**Task**
Using the records below, quote only the span that opens with the line containing "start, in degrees" and closes with the line containing "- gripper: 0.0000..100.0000", exactly and inclusively.

**Extracted information**
——————————

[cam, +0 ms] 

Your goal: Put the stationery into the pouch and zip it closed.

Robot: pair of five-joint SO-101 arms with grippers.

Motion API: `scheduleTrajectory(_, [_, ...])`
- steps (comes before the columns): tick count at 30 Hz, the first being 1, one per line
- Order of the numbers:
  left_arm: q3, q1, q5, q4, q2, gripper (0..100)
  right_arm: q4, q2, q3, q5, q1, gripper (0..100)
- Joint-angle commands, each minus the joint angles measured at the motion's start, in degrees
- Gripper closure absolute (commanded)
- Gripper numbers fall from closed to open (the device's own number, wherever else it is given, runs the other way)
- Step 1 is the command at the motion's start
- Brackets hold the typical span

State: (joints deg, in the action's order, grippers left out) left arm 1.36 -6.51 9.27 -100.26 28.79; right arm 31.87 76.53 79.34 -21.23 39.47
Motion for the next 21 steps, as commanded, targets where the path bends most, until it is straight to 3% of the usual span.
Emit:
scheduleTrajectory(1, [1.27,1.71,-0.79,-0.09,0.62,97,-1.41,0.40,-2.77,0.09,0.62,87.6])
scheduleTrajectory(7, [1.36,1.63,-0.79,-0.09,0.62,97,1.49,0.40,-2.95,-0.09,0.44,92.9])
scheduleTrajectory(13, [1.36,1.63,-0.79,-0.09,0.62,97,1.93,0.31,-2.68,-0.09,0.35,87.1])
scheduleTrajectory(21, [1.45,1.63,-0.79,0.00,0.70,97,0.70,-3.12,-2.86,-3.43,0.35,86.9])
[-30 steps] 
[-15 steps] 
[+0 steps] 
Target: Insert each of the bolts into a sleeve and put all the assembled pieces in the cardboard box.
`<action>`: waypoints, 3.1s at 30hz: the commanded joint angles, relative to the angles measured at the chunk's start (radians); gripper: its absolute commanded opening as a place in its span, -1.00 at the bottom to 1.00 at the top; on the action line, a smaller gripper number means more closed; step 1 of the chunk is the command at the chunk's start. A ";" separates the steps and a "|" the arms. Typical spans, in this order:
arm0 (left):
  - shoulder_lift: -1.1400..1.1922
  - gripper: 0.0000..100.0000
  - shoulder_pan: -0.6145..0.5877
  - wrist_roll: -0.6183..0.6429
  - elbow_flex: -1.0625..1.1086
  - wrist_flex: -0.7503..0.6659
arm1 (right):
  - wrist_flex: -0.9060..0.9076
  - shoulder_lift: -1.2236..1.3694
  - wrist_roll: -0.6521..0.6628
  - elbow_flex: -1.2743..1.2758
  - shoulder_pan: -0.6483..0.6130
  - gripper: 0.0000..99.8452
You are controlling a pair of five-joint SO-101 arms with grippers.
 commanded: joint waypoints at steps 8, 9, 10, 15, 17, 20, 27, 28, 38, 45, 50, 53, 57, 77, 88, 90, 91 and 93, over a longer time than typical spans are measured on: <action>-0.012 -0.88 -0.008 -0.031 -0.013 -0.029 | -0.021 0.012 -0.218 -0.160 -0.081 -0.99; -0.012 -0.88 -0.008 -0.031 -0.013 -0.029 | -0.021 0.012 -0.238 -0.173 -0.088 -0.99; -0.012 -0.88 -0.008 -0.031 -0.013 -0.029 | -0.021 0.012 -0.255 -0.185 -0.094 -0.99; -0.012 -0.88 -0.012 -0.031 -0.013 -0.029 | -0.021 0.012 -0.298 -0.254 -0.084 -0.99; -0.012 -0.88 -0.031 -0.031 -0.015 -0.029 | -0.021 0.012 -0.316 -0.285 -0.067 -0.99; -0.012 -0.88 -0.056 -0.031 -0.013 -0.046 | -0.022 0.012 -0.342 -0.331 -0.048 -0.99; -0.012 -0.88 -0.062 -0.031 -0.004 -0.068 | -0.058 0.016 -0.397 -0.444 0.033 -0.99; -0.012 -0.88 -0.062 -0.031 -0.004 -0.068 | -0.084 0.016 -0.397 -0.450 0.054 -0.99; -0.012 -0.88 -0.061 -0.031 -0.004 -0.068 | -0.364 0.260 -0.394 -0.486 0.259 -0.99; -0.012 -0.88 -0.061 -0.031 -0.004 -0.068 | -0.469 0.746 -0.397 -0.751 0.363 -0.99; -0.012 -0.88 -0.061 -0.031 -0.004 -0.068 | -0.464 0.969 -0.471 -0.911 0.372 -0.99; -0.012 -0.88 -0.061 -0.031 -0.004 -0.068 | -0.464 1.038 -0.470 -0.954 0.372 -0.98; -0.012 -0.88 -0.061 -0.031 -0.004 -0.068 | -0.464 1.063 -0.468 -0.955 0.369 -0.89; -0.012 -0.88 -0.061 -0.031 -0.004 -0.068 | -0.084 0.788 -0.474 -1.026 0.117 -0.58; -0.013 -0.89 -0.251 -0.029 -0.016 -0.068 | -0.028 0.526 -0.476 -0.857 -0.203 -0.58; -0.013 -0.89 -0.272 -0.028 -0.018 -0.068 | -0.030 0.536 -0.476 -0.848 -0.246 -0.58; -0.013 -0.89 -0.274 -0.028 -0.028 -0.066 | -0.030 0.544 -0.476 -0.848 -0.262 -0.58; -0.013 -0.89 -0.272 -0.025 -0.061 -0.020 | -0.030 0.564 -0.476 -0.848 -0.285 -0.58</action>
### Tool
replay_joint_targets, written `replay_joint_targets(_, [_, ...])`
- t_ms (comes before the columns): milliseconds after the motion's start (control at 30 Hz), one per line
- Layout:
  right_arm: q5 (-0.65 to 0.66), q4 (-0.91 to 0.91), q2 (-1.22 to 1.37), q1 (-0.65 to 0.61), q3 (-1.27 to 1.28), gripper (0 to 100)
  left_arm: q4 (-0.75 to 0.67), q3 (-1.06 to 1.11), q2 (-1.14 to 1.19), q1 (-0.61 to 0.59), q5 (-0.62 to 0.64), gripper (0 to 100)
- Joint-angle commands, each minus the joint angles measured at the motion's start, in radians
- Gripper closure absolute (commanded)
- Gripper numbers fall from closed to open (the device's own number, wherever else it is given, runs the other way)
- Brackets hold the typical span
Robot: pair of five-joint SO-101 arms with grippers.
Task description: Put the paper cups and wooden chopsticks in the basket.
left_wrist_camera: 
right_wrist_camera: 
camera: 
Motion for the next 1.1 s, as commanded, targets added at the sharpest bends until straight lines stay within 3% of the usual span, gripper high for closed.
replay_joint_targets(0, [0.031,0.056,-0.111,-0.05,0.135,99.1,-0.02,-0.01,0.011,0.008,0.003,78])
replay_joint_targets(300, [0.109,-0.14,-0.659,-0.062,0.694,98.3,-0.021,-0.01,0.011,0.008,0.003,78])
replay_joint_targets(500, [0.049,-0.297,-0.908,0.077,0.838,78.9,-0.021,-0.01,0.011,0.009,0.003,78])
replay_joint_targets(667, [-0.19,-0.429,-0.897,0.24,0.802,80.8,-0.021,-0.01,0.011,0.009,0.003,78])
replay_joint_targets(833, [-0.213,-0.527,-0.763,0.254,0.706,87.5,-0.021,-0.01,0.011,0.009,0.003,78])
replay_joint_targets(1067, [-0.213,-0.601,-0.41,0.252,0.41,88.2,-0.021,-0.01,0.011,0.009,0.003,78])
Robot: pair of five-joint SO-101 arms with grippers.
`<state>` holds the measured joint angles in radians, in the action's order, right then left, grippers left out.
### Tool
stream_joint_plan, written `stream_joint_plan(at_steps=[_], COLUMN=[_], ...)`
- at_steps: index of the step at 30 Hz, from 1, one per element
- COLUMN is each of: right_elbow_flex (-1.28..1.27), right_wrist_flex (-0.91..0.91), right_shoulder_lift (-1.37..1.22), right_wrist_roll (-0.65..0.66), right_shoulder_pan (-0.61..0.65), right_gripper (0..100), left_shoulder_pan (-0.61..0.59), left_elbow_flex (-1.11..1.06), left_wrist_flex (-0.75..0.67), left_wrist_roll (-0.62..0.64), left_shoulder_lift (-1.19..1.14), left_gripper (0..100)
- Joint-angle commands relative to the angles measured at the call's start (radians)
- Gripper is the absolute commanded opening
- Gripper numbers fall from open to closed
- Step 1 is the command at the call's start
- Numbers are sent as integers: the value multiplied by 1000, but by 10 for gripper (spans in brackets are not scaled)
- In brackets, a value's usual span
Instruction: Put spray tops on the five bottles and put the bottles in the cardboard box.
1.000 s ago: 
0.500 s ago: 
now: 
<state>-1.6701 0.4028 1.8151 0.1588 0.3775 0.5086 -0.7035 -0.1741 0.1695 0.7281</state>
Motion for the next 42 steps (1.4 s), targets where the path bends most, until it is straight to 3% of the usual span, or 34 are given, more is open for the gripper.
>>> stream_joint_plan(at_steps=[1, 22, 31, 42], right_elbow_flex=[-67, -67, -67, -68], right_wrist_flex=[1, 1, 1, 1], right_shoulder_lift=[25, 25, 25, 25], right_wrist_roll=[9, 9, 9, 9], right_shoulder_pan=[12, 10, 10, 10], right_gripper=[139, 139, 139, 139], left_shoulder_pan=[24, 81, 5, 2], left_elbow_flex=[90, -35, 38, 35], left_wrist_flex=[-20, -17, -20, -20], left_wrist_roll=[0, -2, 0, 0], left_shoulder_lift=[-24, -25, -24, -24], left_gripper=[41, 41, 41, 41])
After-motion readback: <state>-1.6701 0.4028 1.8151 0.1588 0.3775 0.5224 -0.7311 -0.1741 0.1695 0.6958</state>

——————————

**Answer to this problem**
- Joint-angle commands, each minus the joint angles measured at the motion's start, in degrees
- Gripper closure absolute (commanded)
- Gripper numbers fall from closed to open (the device's own number, wherever else it is given, runs the other way)
- Step 1 is the command at the motion's start
- Brackets hold the typical span

State: (joints deg, in the action's order, grippers left out) left arm 1.36 -6.51 9.27 -100.26 28.79; right arm 31.87 76.53 79.34 -21.23 39.47
Motion for the next 21 steps, as commanded, targets where the path bends most, until it is straight to 3% of the usual span.
Emit:
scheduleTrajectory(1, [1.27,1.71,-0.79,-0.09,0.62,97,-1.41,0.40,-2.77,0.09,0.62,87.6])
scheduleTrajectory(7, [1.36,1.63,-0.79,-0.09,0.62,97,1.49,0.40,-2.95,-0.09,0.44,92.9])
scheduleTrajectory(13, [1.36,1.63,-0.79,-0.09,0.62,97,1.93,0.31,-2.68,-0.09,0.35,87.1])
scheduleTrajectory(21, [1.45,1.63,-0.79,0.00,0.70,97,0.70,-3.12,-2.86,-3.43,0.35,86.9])
[-30 steps] 
[-15 steps] 
[+0 steps] 
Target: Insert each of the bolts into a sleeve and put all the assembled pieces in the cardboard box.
`<action>`: waypoints, 3.1s at 30hz: the commanded joint angles, relative to the angles measured at the chunk's start (radians); gripper: its absolute commanded opening as a place in its span, -1.00 at the bottom to 1.00 at the top; on the action line, a smaller gripper number means more closed; step 1 of the chunk is the command at the chunk's start. A ";" separates the steps and a "|" the arms. Typical spans, in this order:
arm0 (left):
  - shoulder_lift: -1.1400..1.1922
  - gripper: 0.0000..100.0000

Output is complete for this exercise.